New package: ProfilePerfetto.jl
I made a new package! With @perfetto, you can profile a piece of code, and view the profile using the Perfetto browser-based trace viewer.
Example
using ProfilePerfetto
@perfetto_open my_function()
This will profile your code, and open the Perfetto web UI with your trace loaded. You can then use the Perfetto interface to navigate (WASD keys) and inspect:
Statistics, flame chart
Perfetto has many useful features, which we now get for free! This includes statistics for a given selection:
A flame chart viewer with multiple display options:
And more features can be discovered in the Perfetto documentation ![]()
Bonus feature 1: Automatic sampling rate
To make profiling more accessible, ProfilePerfetto will automatically find a good sampling rate for you.

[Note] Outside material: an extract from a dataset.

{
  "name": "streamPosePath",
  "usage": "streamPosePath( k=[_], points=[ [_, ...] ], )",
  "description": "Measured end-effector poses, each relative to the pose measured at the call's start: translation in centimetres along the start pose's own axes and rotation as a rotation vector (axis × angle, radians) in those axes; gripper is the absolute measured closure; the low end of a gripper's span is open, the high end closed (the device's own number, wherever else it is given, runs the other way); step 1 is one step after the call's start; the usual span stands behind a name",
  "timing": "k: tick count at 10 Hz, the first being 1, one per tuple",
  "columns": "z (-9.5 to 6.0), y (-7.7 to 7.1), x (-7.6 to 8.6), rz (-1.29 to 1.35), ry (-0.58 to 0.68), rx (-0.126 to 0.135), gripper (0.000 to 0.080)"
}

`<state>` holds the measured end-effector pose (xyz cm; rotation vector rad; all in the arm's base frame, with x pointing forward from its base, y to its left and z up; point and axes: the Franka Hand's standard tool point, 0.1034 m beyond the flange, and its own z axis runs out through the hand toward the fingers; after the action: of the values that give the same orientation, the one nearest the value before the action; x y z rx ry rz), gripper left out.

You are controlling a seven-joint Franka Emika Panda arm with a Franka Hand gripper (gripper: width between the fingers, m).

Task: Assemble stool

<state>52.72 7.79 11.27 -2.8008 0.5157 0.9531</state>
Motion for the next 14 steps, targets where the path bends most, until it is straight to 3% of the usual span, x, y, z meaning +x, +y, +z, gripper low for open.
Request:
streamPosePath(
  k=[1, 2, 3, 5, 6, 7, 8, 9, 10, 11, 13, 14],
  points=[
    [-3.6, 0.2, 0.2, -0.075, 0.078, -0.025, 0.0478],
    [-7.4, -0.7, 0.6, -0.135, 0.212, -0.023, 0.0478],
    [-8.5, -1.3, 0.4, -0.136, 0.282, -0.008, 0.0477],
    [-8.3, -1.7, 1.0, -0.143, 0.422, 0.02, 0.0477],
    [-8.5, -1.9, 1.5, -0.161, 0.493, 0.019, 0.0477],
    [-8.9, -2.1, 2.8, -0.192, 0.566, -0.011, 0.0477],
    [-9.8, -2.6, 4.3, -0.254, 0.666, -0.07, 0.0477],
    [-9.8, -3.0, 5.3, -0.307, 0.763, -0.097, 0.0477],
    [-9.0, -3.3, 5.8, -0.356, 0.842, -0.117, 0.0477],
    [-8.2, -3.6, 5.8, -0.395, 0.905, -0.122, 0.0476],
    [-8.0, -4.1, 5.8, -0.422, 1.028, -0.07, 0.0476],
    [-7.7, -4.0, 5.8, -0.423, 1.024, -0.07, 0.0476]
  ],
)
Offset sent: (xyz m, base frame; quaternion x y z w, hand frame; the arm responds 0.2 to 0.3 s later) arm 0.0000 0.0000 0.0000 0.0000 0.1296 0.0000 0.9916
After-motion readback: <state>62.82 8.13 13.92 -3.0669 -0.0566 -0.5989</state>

It does this by running your code multiple times, and gradually increasing the sampling rate.
julia> @perfetto_open do_some_work(600, 400, 500)

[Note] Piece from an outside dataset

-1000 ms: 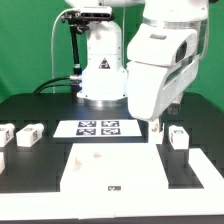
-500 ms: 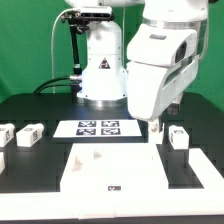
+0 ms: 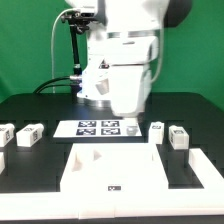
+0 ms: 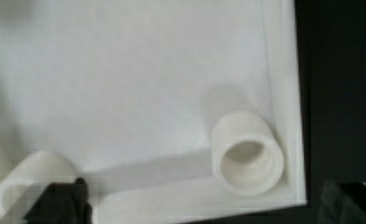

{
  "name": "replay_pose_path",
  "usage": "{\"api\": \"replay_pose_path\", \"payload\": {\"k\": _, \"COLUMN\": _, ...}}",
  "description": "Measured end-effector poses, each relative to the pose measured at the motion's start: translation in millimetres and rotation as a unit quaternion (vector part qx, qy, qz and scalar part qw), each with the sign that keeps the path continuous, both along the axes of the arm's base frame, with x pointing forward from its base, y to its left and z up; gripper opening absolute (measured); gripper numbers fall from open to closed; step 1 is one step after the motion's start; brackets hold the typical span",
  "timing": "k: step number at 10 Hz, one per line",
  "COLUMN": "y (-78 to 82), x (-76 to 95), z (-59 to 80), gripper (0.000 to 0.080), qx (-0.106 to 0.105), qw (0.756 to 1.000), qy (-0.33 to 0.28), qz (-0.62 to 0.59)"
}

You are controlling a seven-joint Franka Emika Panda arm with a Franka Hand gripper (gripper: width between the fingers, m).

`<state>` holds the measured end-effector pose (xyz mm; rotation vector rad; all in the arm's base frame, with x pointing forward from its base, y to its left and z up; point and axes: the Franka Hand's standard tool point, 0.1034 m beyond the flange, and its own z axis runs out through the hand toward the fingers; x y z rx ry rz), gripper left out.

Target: Assemble one leg

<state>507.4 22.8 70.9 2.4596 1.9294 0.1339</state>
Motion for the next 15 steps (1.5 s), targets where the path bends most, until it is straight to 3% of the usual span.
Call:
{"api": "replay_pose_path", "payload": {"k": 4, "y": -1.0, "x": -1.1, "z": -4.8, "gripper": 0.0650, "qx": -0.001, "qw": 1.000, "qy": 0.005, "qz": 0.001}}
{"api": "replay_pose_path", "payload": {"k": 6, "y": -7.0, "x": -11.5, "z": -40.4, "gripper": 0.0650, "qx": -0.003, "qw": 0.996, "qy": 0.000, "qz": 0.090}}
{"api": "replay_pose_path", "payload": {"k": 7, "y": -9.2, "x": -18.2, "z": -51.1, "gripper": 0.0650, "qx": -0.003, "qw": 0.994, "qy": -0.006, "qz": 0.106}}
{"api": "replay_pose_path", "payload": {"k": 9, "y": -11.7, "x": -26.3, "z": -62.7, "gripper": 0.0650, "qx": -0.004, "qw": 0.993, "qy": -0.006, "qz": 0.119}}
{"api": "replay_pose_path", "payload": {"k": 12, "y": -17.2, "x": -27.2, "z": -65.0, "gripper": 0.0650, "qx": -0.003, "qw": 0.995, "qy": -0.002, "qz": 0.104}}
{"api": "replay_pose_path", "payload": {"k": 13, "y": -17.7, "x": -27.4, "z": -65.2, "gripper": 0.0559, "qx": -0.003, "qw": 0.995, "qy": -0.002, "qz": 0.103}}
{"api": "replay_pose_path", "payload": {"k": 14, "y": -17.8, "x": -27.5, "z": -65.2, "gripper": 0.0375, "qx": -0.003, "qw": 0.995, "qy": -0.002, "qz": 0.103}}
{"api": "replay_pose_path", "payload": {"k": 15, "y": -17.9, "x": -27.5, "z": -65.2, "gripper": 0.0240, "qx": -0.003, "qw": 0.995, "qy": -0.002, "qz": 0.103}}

[ Info: 🔬 @perfetto: calibrating — 172.1 ms at Δ=10.0 ms (1.0×), sharpening to Δ=1.25 ms
[ Info: 🔬 @perfetto: calibrating — 97.7 ms at Δ=1.25 ms (1.0×), sharpening to Δ=156.2 μs
[ Info: 🔬 @perfetto: calibrating — 129.6 ms at Δ=156.2 μs (1.3×), sharpening to Δ=42.7 μs
[ Info: 🔬 @perfetto: calibrating — 186.2 ms at Δ=42.7 μs (1.9×), sharpening to Δ=22.5 μs
[ Info: 🔬 @perfetto: calibrating — 232.0 ms at Δ=22.5 μs (2.4×), sharpening to Δ=14.5 μs
[ Info: 🎯 @perfetto: 420.9 ms at Δ=14.5 μs (2% buffer, 4.3× baseline, round 6)
"/var/folders/v_/fhpj9jn151d4p9c2fdw2gv780000gn/T/jl_0HA38BsxYv.html"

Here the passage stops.